Halloween (1978)

Halloween 1978 theatrical

Every kid in Haddonfield thinks this place is haunted. On a cold Halloween night in 1963, six year old Michael Myers brutally murdered his 17-year-old sister, Judith. He was sentenced and locked away for 15 years in a sanitarium for the childhood murder of his older sister Judith. Now it’s October 30, 1978 and while being transferred for a court date 21-year-old Michael (Nick Castle) steals a car and escapes Smith’s Grove. He returns to his quiet hometown of Haddonfield, Illinois, where he looks for his next victims, stalking and killing promiscuous teenage babysitters on Halloween night. He targets Laurie Strode (Jamie Lee Curtis) while being hunted down by his psychiatrist Samuel Loomis (Donald Pleasence) … I spent eight years trying to reach him, and then another seven trying to keep him locked up, because I realized that what was living behind that boy’s eyes was purely and simply… evil.  John Carpenter and Debra Hill’s cunning screenplay dissects and reconstructs the slasher movie and places it in the suburbs where carefree teens drink and drug and play around unaware that their grisly deaths are imminent as light briefly illuminates the dangerous darkness. The movies’ first properly famous virginal Final Girl is immortalised by Curtis in her screen debut, cast in her mother Janet’s immense Psycho shadow. On the one hand this is a clever homage and pastiche of feminist and misogynistic tropes;  on the other it’s a towering work of terror and one of the greatest horror films ever made, the granddaddy of them all.  Dazzling. You’ve fooled them, haven’t you, Michael? But not me

The Fog (1980)

The Fog movie poster.jpg

‘Tis the season to be spooky!
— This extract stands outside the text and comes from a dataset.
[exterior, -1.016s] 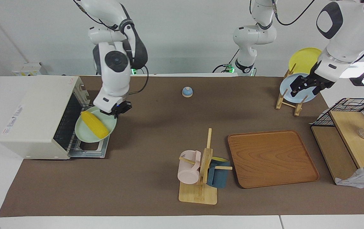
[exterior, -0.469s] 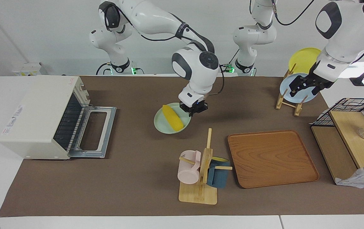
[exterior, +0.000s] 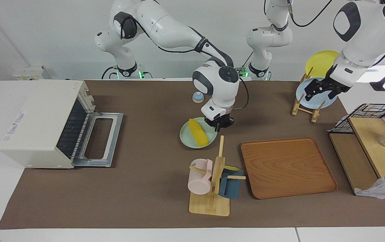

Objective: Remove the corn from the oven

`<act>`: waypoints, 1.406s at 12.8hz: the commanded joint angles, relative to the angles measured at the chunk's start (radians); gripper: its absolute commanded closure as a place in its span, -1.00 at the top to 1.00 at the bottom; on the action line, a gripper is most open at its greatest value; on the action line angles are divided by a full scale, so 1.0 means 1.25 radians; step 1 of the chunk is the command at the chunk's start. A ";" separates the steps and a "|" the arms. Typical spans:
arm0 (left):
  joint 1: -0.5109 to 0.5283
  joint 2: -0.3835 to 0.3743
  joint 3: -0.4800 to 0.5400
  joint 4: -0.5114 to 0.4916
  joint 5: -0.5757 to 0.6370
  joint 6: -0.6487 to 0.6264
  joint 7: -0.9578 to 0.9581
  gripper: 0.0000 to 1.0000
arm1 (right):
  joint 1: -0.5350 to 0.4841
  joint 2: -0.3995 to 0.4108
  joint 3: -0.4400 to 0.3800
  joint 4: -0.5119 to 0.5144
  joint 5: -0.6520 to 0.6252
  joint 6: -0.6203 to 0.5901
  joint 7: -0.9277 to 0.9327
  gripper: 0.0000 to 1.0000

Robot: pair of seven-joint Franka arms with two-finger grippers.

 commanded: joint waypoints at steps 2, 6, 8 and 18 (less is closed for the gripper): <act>-0.013 -0.076 -0.012 -0.148 0.008 0.082 -0.098 1.00 | -0.057 -0.046 0.003 0.010 0.009 0.007 -0.003 0.03; -0.285 -0.043 -0.025 -0.341 0.007 0.418 -0.525 1.00 | -0.246 -0.248 0.003 -0.202 0.010 -0.123 -0.332 -0.14; -0.364 0.050 -0.024 -0.318 0.007 0.510 -0.634 1.00 | -0.323 -0.330 0.002 -0.360 -0.007 -0.093 -0.468 -0.37; -0.543 0.345 -0.022 -0.139 0.011 0.636 -0.860 0.98 | -0.512 -0.343 0.002 -0.589 -0.167 0.103 -0.672 -1.00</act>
The countdown to Halloween commences. See this wonderful John Carpenter film in its original widescreen version, not the pan/scan version so frequently used on television.  A beautifully shot ghost story, a genuinely eerie tale of a (literal) haunting revenge on the northern Californian coast one hundred years after a shipwreck. A logical conclusion to The Birds (1963), perhaps, featuring Hitchcock’s most memorable heroine, Janet Leigh and her daughter Jamie Lee Curtis.